Potter marvels at the healing that takes place in each conversation. Simply by having their story heard, people find release and restoration. She was particularly moved when two college students, intending to leave at the intermission, decided to stay after hearing the story of a veteran with stage III cancer. They knew they had much more to learn from his story. The church is uniquely situated, Potter believes, to be relevant in a culture that desperately needs to deal with mortality.

“There aren’t many places left where we can be there for each other,” she said. “As we become more comfortable in talking about our death, we become more alive in our living.”

The talk outside the church

For Melissa White, the conversation about death has become something of an obsession. She spent seven years writing her Ph.D. dissertation on grief in the poetry of 19th century America.

“I’m the morbid one,” she joked, with a sober twinge. Death has been part of White’s life from nearly the beginning. She can remember sitting on her father’s lap, barely 2 years old, as he was dying from cancer. She can remember the terror of her stepsister’s unsolved murder when she was 13. Although she found solace in the Methodist church “next door” from the age of 6, White’s family moved away in her teenage years and she has not found a church home since.

“I wanted to process this [grief] in church,” she said. “But I didn’t like the theology of the churches I went to with my high school friends.”

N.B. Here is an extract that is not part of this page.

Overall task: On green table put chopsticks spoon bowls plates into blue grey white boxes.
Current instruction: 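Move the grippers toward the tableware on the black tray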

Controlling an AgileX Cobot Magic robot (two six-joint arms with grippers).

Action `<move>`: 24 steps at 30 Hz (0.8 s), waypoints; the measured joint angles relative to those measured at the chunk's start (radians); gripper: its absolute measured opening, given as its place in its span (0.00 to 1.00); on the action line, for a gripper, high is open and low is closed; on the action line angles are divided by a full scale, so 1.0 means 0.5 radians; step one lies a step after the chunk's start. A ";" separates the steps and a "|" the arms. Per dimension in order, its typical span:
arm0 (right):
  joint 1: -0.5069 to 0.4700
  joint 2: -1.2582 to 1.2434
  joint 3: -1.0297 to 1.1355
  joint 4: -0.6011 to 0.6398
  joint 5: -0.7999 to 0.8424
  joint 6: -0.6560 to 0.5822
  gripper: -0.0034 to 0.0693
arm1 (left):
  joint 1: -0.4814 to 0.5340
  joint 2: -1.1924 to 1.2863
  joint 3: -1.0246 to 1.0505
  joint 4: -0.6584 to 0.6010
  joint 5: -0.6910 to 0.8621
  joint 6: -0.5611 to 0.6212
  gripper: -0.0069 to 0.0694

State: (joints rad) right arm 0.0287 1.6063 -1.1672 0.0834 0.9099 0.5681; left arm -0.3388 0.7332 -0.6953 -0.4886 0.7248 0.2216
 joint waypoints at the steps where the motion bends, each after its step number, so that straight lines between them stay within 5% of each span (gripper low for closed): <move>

White does, however, like the idea of making a community, particularly one that invites conversation about death. She is resolved to form her own café in Albany, New York, this year. Although she uses different language than that of the church, White has felt “the call” to lead conversations about death.

With a new gathering in the Northeast, the most post-Christian region of the country, White prefers to hold her meeting in a public library. In fact, the majority of Death Cafés are secular in nature, which raises an interesting question. Might God be doing a new thing in the world beyond the church to remind the church of its foundational conviction?

Potter points to “the tsunami of baby boomers nearing end of life.” A generation trained not to trust anybody over 30 is now facing its mortality. On the flip side, millennials talk openly of the potential death of the entire species, due to unmitigated climate change. Generation X stands in the balance, rejecting the “battle against death” ideology consuming our culture but without proper tools to claim another way.

What ministry might emerge if the church fully embraced the Death Café movement and reclaimed its conviction: In life and in death we belong to God.

Gusti Linnea Newquist is the pastor of First United Presbyterian Church in Troy, New York.